GloboLatte operates business units in America, Canada, and Mexico. At the end of each day, the operations team at each business unit uploads sales data files to an Azure Blob Storage account. To improve operational efficiency, GloboLatte aims to implement an event-driven architecture for data ingestion into their Snowflake account. This system will allow them to react promptly to the new sales data uploaded by each business unit.

To design an effective Snowflake database for GloboLatte, we’ll establish a structured schema that accommodates their sales data and optimizes for event-driven data ingestion. Below is a proposed design including database, schema, tables, and warehouses.

  • Snowflake database design

    • Database: GLOBO_LATTE_DB
    • Warehouse: GLOBO_LATTE_WH
    • Schema: SALES_DATA
    • File Format CSV

image

- Sales_Transactions table

| Column Name        | Data Type | Description                                     |
|--------------------|-----------|-------------------------------------------------|
| `transaction_id`   | STRING    | Unique identifier for each transaction          |
| `business_unit`    | STRING    | Identifier for the business unit                |
| `product_id`       | STRING    | Identifier for the product sold                 |
| `customer_id`      | STRING    | Identifier for the customer                     |
| `quantity`         | INTEGER   | Number of items sold                            |
| `total_price`      | FLOAT     | Total price of the transaction                  |
| `transaction_date` | TIMESTAMP | Date and time of the transaction                |
| `payment_method`   | STRING    | Method of payment used (e.g., credit card)      |

- Products table

| Column Name        | Data Type | Description                                     |
|------------------|-----------  |-------------------------------------------------|
| `product_id`       | STRING    | Unique identifier for each product              |
| `product_name`     | STRING    | Name of the product                             |
| `category`         | STRING    | Category of the product                         |
| `price`            | FLOAT     | Price of the product                            |
| `stock_quantity`   | INTEGER   | Number of items available in stock              |

- Customers table

| Column Name        | Data Type | Description                                     |
|-----------------  -|-----------|-------------------------------------------------|
| `customer_id`      | STRING    | Unique identifier for each customer             |
| `customer_name`    | STRING    | Name of the customer                            |
| `email`            | STRING    | Email address of the customer                   |
| `location`         | STRING    | Geographical location of the customer           |

- Business_Units table

| Column Name        | Data Type | Description                                     |
|--------------------|-----------|-----------------------------------------        |
| `business_unit_id` | STRING    | Unique identifier for each business unit        |
| `country`          | STRING    | Country where the business unit operates        |
| `unit_name`        | STRING    | Name of the business unit                       |
  • Ingestion architecture overview

    The image below illustrates the relationship between event publishers, event subscriptions, and event handlers. eventModel

    • Data upload: At the end of each day, the sales operations team from each business unit uploads their sales data files to Azure Blob Storage for centralized access and analysis.
    • Event generation: Each time a new data file is uploaded, a BlobCreated event is triggered in Azure Blob Storage. This event is then pushed using Azure Event Grid to an Event Hub subscriber. Event Grid uses event subscriptions to route event messages to subscribers.
    • Event handling: GloboLatte utilizes Azure Event Hubs to capture these BlobCreated events in real time, tracking every file upload efficiently across their global network.
    • Workflow execution: The BlobCreated event are routed to Argo Events, triggering an Argo workflow. Within this workflow, we load the files into a Snowflake internal stage. Finally, we execute a COPY command to transfer the data from the internal stage into Snowflake tables
  • Differences from Snowpipe

    While Snowpipe is a powerful tool for continuous data ingestion into Snowflake, our kubernetes based approach offers several advantages, particularly in terms of cost efficiency and resource utilization.

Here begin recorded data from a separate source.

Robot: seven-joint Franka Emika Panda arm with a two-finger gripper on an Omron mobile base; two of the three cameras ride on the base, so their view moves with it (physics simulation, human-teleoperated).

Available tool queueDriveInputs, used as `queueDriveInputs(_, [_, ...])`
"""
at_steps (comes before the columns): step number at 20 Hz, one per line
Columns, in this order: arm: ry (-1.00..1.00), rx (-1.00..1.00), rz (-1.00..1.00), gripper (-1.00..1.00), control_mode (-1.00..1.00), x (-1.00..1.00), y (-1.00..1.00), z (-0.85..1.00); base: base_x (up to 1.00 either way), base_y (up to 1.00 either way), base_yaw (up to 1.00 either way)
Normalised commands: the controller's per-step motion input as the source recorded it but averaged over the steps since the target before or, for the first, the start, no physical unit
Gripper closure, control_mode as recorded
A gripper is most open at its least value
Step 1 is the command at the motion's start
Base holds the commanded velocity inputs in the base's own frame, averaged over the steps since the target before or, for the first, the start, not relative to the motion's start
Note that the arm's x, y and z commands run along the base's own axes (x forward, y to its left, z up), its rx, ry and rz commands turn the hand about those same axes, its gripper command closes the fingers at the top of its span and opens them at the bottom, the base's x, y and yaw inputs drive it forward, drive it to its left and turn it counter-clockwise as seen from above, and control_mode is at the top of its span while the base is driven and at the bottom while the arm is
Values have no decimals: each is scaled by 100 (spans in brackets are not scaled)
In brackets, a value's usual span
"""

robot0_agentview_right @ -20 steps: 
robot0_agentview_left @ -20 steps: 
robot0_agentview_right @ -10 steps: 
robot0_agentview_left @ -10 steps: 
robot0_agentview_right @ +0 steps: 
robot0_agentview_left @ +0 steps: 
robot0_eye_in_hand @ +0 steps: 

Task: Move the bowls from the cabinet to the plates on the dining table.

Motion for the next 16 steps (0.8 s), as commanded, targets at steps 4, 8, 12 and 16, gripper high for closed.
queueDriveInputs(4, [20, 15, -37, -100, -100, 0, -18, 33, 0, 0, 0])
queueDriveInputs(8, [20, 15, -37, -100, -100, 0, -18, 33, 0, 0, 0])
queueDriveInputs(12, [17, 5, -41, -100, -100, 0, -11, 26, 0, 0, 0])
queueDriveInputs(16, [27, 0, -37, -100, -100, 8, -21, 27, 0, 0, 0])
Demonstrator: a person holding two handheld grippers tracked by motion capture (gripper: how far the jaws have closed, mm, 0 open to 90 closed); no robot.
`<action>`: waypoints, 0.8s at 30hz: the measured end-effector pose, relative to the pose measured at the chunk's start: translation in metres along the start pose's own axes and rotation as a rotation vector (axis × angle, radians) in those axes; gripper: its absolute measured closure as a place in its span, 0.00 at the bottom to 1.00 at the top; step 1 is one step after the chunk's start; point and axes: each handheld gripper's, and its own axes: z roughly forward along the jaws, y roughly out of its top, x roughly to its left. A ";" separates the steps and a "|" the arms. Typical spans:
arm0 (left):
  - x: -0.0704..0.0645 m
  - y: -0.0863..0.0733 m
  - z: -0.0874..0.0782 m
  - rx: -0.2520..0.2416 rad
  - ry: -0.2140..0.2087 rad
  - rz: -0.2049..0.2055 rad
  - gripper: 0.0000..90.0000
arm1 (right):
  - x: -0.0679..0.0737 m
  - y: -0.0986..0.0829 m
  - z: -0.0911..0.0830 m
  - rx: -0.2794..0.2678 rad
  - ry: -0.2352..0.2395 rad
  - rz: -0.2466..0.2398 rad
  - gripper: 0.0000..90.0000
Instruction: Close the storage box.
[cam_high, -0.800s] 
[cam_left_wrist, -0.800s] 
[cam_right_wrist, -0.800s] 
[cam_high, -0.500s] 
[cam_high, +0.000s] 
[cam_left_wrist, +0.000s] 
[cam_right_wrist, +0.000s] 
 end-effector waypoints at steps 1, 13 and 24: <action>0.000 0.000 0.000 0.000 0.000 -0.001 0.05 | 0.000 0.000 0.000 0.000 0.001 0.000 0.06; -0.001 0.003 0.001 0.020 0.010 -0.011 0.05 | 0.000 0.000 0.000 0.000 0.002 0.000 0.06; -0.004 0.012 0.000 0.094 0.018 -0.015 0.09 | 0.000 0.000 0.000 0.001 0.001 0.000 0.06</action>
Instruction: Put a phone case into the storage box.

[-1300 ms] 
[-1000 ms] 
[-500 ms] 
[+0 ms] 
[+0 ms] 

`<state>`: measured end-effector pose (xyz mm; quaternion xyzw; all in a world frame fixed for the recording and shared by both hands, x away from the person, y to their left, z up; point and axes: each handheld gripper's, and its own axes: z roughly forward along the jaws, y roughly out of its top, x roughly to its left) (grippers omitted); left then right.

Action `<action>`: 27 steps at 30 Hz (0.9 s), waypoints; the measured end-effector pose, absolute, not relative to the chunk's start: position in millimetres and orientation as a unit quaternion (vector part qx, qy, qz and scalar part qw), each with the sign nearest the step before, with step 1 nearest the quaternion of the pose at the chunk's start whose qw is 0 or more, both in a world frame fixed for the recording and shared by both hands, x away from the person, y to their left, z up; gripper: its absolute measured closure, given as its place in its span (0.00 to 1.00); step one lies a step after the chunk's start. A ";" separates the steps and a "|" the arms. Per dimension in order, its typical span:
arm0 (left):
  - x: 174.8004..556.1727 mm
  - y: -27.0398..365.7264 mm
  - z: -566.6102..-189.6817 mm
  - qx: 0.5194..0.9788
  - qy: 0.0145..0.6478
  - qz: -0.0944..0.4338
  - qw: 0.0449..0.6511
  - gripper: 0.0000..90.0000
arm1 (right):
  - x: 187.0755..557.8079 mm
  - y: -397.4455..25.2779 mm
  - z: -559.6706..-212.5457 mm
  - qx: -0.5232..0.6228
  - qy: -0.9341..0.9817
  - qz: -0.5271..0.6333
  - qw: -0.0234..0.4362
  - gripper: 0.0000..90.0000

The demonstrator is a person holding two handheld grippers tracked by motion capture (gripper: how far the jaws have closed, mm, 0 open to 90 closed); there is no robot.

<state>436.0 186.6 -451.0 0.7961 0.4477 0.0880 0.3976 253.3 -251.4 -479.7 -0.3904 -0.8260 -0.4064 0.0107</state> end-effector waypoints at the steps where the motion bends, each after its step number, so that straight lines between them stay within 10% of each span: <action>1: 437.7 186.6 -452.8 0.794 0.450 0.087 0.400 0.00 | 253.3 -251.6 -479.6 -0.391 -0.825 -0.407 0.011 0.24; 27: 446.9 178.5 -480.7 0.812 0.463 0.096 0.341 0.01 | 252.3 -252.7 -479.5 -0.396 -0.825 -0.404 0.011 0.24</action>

    • Cost Considerations: Snowpipe can be expensive at high data volumes due to its pricing model based on the amount of data processed and the frequency of loading.
    • Kubernetes Integration: By leveraging existing Kubernetes clusters, we take advantage of built-in mechanisms for cost savings.
    • Open-Source Flexibility: Our solution employs Argo Events and Argo Workflows, both of which are open-source tools - hence eliminates ongoing licensing fees associated with Snowpipe, making our approach more budget-friendly for organizations with high ingestion needs.
    • Enhanced Control: Unlike Snowpipe, which can feel like a black box, our Kubernetes-based solution provides greater control and allows for extensive customization of the data ingestion process.

Now that we have an example scenario to work with and the benefits outlined above, let’s explore how we can implement this architecture for the GloboLatte data platform.

Create the Azure components

This implementation will leverage a variety of cloud components, including Azure Storage and Azure Event Hub, alongside Snowflake resources such as databases, warehouses, and tables. All resources will be defined and provisioned using Terraform, ensuring a streamlined and efficient setup. To setup the foundation for our data ingestion platform, we’ll start by deploying the necessary resources in Azure.

Apply the terraform configuration to provision the resources.

# Clone the git repository containing the terraform files for this project
git clone https://github.com/musana-engineering/snowflake.git

# Navigate to the azure directory
cd snowflake/azure

# Login to Azure CLI and set the subscription to use
az login
az account set -s "your_subscription_id_here"

# Set the following Environment Variables
export ARM_CLIENT_ID="your_client_id_here"
export ARM_CLIENT_SECRET="your_client_secret_here"
export ARM_TENANT_ID="your_tenant_id_here"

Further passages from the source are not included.